(X-MMXII) La llegada del otoño dejaba en el matorral una estela de muerte de la que muchos insectos no escapaban. La temperatura bajaba cada noche y los días se acortaban. La vieja hembra de mantis religiosa, posada sobre un cardo, temblorosa, sabe que sus días en esta tierra se acaban. A su reloj interno le quedaba poco para llegar a cero cuando dio la casualidad de que yo pasaba por ahí. En una ladera descubierta del monte, los tallos secos del Verbascum se yerguen como los restos de la gloria de un antiguo imperio. Las Vanessas migratorias ya llegan. Otras mariposas también saben que su tiempo se acaba. Tras la cópula y la puesta de huevos, nada queda ya para las mantis. Sólo muerte. En grietas, bajo grandes rocas y troncos, sus ootecas aguardan repletas cada una de más de 200 promesas de vida.
Algo llama mi atención, una flor otoñal asoma bajo un Eryngium campestre, y me agacho a observarla. Apoyo una mano en el suelo, al lado de otro cardo, y al levantarme noto cómo algo seco y espinoso me araña la mano. La agito y algo sale volando hacia delante. La vieja hembra de Mantis religiosa abre las alas al salir despedida. Me disculpo interiormente por no haberme dado cuenta y me acerco a mirarla con detenimiento. Ahí está la única mantis que he visto en el año 2012, no quiero ni pensarlo, pero admito que cada vez veo menos. En 2012, he visto en Chinchilla tres ejemplares de mántidos de tres especies diferentes: Geomantis larvoides, Empusa pennata y esta Mantis religiosa.
La dejo sobre unas ramas secas.

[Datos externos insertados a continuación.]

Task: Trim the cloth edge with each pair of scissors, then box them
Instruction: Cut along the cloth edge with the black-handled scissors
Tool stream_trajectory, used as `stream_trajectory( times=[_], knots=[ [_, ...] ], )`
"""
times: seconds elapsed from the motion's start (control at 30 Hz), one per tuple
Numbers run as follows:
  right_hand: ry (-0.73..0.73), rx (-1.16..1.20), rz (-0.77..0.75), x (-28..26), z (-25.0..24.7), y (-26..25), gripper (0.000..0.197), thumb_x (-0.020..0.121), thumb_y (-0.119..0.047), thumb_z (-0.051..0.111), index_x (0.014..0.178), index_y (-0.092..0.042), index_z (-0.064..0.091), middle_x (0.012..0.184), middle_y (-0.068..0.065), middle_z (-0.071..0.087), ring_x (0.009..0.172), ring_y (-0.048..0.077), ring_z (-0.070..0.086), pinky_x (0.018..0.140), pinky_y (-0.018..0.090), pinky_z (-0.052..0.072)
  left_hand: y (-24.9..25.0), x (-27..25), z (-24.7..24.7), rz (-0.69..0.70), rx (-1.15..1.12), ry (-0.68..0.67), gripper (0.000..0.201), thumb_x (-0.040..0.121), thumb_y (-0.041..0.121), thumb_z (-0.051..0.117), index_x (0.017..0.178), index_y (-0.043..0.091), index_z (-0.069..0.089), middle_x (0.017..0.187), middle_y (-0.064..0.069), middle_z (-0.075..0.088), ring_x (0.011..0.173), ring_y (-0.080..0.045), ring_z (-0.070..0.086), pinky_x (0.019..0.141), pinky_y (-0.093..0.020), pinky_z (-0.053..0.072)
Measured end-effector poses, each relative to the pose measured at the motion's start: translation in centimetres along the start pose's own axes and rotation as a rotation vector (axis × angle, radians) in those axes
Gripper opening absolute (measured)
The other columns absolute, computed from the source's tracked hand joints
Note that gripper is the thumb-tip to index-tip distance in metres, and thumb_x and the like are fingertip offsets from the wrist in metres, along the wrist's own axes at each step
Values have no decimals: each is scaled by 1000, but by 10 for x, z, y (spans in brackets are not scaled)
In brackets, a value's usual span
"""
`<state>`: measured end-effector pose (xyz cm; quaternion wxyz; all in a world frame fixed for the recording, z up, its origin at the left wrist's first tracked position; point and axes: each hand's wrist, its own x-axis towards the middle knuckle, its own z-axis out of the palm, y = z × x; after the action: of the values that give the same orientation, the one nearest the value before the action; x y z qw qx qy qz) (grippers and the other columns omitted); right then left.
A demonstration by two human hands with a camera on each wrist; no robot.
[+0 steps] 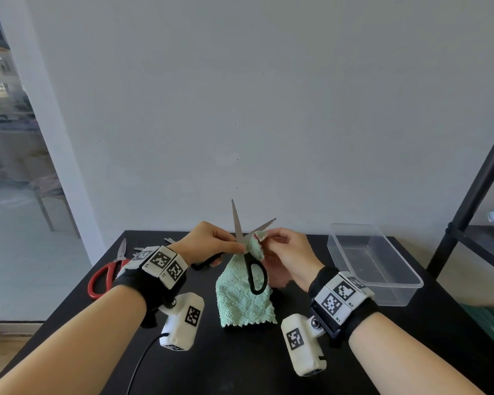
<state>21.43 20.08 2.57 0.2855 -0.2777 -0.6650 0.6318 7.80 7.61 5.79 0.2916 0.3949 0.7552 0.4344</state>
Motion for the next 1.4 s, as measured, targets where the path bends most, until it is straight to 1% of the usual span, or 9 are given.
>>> stream_trajectory(
  times=[0.13,0.33,0.43,0.6,0.7,0.83,0.93,1.07,1.4],
  knots=[
    [104,-270,-82,3,-10,-10,23,82,-27,74,70,-8,68,61,-3,60,56,3,56,54,14,40,-2,-1,-7,29,-16,47,13,79,19,76,81,6,78,52,-2,60,35,-10,41,34,-17,32],
    [164,-665,18,13,-21,-22,35,79,-16,68,51,-12,48,52,3,46,52,15,45,49,25,31,4,-6,-18,76,-73,-7,21,84,14,70,63,12,73,55,1,66,32,-8,42,35,-14,33],
    [110,-751,46,12,-16,-22,30,76,-16,70,51,-12,52,49,0,50,53,15,51,53,25,39,11,-11,-13,71,-77,-128,14,87,14,66,81,4,74,47,5,62,30,-7,40,32,-14,29],
    [-9,-391,-16,8,-8,-23,14,85,-9,67,94,2,70,81,10,69,69,14,63,56,18,48,8,-4,0,39,-112,-205,16,87,18,67,78,4,67,39,-2,45,30,-11,41,37,-20,27],
    [5,-244,-4,4,-14,-29,21,87,-18,67,82,3,69,59,4,58,46,7,55,46,16,45,8,-2,-1,61,-144,-144,19,87,20,66,72,9,63,48,-8,53,29,-10,42,36,-20,22],
    [275,-304,-76,15,-29,-41,36,88,-25,67,65,3,65,53,8,54,52,20,54,61,35,50,10,3,-10,119,-227,-83,27,88,19,65,63,13,58,104,-1,74,36,-13,46,34,-18,23],
    [437,-256,-155,22,-41,-59,41,87,-24,67,51,-8,55,49,8,54,48,22,54,57,34,50,20,0,-13,151,-225,-57,29,90,18,63,62,13,56,84,-5,75,32,-10,43,30,-16,24],
    [211,-377,-5,13,-33,-62,25,81,-13,69,61,-2,62,53,13,59,40,18,55,43,23,47,26,-4,-9,155,-151,-82,23,91,21,61,73,8,58,45,6,57,28,-7,36,31,-16,21],
    [-165,-35,158,-7,-9,-21,21,85,-16,67,65,-16,66,62,-1,63,57,13,59,60,22,50,-5,2,4,59,-99,-120,24,87,27,67,67,15,62,44,-5,45,33,-13,40,42,-25,22]
  ],
)
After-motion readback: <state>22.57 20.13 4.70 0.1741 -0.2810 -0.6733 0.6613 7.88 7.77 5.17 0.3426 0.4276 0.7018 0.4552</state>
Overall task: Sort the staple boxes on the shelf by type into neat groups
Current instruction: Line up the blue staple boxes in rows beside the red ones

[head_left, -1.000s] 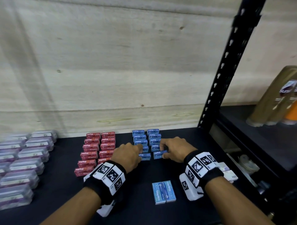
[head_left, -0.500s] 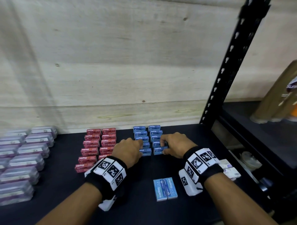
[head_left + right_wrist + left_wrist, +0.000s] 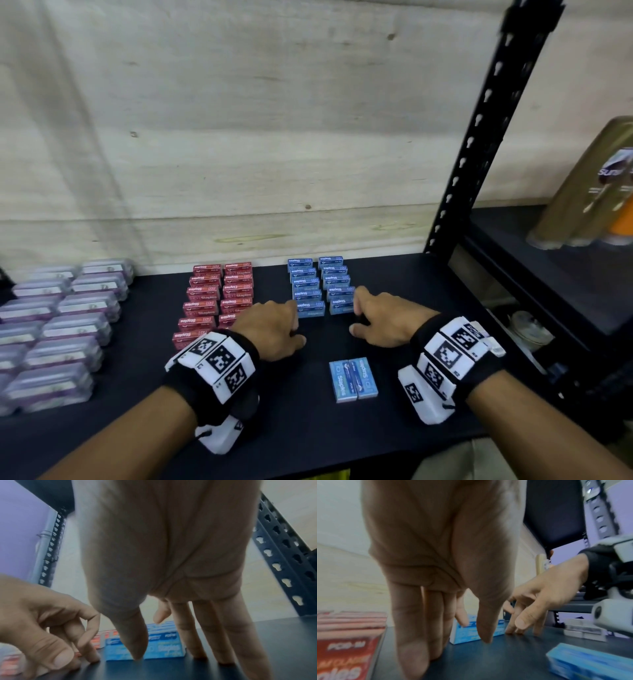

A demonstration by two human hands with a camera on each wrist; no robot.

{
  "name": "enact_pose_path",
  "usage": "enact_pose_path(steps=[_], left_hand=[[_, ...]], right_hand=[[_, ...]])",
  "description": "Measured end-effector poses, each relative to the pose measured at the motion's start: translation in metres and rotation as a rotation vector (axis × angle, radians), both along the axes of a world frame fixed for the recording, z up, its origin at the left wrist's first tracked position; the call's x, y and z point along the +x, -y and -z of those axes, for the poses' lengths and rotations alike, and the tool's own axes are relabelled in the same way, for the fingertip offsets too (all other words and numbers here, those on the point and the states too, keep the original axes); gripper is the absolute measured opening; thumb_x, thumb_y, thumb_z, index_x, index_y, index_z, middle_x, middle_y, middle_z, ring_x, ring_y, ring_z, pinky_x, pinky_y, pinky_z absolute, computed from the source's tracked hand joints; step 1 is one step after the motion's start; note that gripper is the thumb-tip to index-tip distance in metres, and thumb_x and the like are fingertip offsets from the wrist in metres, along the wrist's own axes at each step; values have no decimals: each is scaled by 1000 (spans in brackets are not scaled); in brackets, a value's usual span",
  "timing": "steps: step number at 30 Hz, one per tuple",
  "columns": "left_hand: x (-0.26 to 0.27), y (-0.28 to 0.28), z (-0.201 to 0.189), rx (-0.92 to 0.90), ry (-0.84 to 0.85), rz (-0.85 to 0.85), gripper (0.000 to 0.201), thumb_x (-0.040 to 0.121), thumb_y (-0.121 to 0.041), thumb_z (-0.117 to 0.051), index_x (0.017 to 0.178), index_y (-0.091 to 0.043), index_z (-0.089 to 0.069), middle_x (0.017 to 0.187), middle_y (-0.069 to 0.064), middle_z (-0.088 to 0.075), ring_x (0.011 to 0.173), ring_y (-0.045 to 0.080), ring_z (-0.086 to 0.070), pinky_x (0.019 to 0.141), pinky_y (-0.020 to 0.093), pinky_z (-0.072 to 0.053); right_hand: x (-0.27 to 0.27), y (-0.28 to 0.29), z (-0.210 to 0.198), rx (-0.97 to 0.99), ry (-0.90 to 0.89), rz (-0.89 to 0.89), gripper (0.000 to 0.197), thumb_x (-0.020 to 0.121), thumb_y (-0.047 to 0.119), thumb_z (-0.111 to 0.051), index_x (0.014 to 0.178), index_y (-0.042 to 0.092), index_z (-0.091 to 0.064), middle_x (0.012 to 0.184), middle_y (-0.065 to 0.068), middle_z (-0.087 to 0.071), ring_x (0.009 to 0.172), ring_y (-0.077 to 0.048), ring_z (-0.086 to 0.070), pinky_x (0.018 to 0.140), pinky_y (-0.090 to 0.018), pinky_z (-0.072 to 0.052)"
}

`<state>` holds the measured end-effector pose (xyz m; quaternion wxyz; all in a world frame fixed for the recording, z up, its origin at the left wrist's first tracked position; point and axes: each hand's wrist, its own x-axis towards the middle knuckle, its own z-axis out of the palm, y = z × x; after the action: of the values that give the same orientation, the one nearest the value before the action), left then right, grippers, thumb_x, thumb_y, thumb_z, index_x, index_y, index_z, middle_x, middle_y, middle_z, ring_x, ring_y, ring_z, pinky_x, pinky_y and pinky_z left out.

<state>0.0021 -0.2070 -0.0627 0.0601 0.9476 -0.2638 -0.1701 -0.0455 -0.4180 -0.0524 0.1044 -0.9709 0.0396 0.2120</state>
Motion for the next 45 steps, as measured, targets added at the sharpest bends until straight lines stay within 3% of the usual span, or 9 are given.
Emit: enact_pose_path(steps=[7, 11, 25, 28, 31, 34, 38, 42, 45], left_hand=[[-37, 13, -6, 64, -102, 229, 63, 72, -73, -62, 121, -35, -51, 120, -8, -55, 109, 18, -54, 89, 36, -45], [-47, 26, 3, 101, -56, 301, 77, 64, -76, -66, 123, -30, -47, 126, -12, -49, 108, 16, -53, 84, 37, -44], [-41, 22, 5, 127, 140, 150, 58, 79, -63, -62, 113, -17, -53, 116, 1, -57, 106, 23, -57, 79, 35, -43], [-40, 19, 1, 159, 77, 119, 71, 75, -67, -65, 123, -17, -47, 118, 2, -59, 109, 24, -57, 82, 36, -47], [-35, 16, -6, 180, -7, 141, 70, 83, -46, -68, 140, -21, -34, 123, 6, -58, 114, 27, -55, 89, 40, -51], [-32, 16, -8, 213, 12, 207, 68, 92, -19, -53, 149, -38, -22, 129, 7, -53, 118, 30, -52, 93, 41, -49], [-29, 19, -4, 284, 66, 302, 57, 100, -24, -44, 149, -44, -25, 138, 6, -42, 123, 31, -46, 98, 41, -45], [-26, 18, -5, 206, 42, 265, 42, 100, -27, -46, 141, -37, -41, 134, 4, -44, 120, 30, -48, 94, 40, -46], [-24, 14, -8, 145, 21, 209, 33, 97, -26, -54, 129, -27, -48, 124, 4, -52, 111, 26, -54, 88, 37, -47]], right_hand=[[-26, -4, -16, 5, -198, -123, 64, 71, 56, -80, 123, 36, -49, 93, 15, -54, 83, -3, -53, 72, -27, -42], [-33, -8, -13, -17, -233, -152, 72, 60, 51, -88, 120, 36, -50, 114, 12, -55, 102, -11, -56, 90, -34, -49], [-29, -17, 0, -164, -107, -151, 66, 79, 53, -74, 129, 22, -45, 126, 0, -47, 109, -22, -48, 94, -39, -46], [-27, -17, 2, -163, -73, -135, 67, 79, 56, -73, 128, 19, -46, 127, -1, -47, 116, -25, -49, 97, -39, -45], [-26, -10, -3, -119, -104, -131, 69, 82, 58, -68, 135, 23, -41, 130, 1, -47, 114, -21, -50, 96, -37, -46], [-26, -4, -9, -57, -104, -169, 59, 91, 34, -62, 143, 32, -35, 136, 1, -47, 119, -19, -49, 98, -34, -43], [-26, -4, -9, -100, -82, -284, 65, 92, 5, -48, 145, 41, -41, 144, 2, -46, 133, -22, -43, 111, -37, -36], [-24, 1, -4, -94, -35, -273, 46, 96, 19, -57, 139, 37, -50, 140, 2, -52, 128, -21, -46, 107, -35, -36], [-20, 6, -4, -84, -29, -173, 39, 91, 31, -68, 127, 34, -56, 119, 2, -54, 107, -19, -53, 89, -33, -45]])
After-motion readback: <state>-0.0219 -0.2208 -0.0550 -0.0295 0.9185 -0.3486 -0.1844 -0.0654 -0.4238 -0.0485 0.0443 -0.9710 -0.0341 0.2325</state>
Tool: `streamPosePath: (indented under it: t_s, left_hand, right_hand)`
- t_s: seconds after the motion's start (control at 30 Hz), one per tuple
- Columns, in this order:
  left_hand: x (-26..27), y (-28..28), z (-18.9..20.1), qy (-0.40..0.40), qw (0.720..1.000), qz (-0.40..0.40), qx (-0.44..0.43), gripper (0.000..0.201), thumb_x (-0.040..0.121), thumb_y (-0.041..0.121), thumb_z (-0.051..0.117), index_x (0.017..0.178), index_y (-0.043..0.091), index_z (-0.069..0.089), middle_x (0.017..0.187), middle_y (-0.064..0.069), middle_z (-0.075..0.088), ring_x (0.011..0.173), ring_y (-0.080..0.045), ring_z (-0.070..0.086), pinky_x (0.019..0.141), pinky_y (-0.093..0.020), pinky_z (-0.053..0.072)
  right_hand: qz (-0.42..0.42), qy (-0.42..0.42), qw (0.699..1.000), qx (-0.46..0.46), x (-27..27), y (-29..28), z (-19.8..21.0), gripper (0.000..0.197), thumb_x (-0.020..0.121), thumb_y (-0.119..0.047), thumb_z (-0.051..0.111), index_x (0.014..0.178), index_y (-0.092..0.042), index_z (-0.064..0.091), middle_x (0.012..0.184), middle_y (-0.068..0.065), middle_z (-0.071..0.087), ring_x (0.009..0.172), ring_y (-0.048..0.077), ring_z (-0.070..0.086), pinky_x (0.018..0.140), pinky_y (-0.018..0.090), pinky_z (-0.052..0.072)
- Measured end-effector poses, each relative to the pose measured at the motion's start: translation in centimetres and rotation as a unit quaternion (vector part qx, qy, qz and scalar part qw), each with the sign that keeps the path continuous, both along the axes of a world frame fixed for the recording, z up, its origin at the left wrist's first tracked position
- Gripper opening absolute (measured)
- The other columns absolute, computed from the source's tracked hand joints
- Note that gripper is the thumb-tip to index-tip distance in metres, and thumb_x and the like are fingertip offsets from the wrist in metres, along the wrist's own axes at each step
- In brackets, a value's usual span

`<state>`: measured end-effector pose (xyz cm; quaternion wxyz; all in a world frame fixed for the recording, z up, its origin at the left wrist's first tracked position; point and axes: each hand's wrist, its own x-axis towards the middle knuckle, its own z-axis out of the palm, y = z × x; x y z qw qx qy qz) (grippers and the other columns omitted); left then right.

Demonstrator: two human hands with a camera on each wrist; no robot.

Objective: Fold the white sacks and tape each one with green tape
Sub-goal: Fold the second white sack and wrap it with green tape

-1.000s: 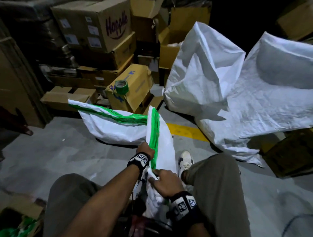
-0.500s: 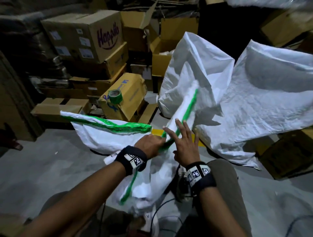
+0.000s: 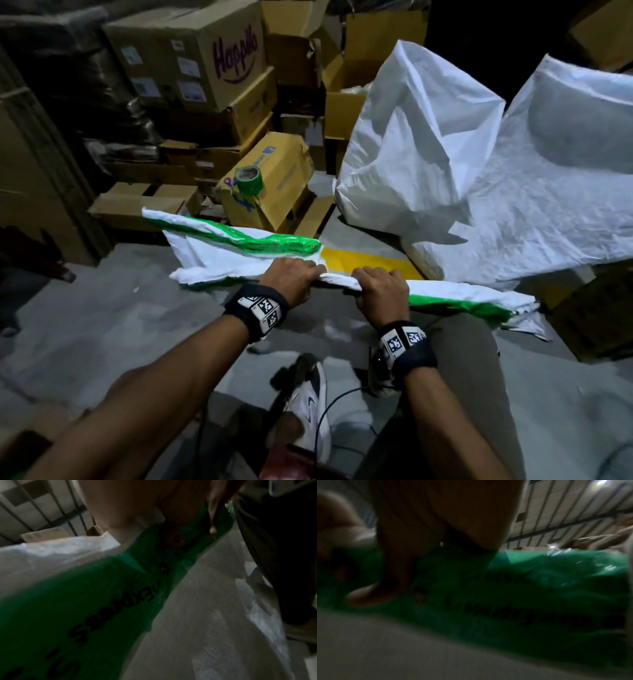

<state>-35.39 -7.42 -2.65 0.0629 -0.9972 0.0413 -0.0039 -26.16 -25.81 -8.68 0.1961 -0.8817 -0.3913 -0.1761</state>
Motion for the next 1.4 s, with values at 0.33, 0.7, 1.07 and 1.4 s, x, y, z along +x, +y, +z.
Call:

Medio espasmódica, trepa por las ramitas y reposa al sol de octubre.
Ajenos a nuestras vidas de innecesarias tribulaciones, los insectos finalizan sus ciclos, colonizan nuevos lugares y luchan por sobrevivir, para que la próxima primavera, como ocurre desde que el mundo es mundo, sus hijos perpetúen la especie.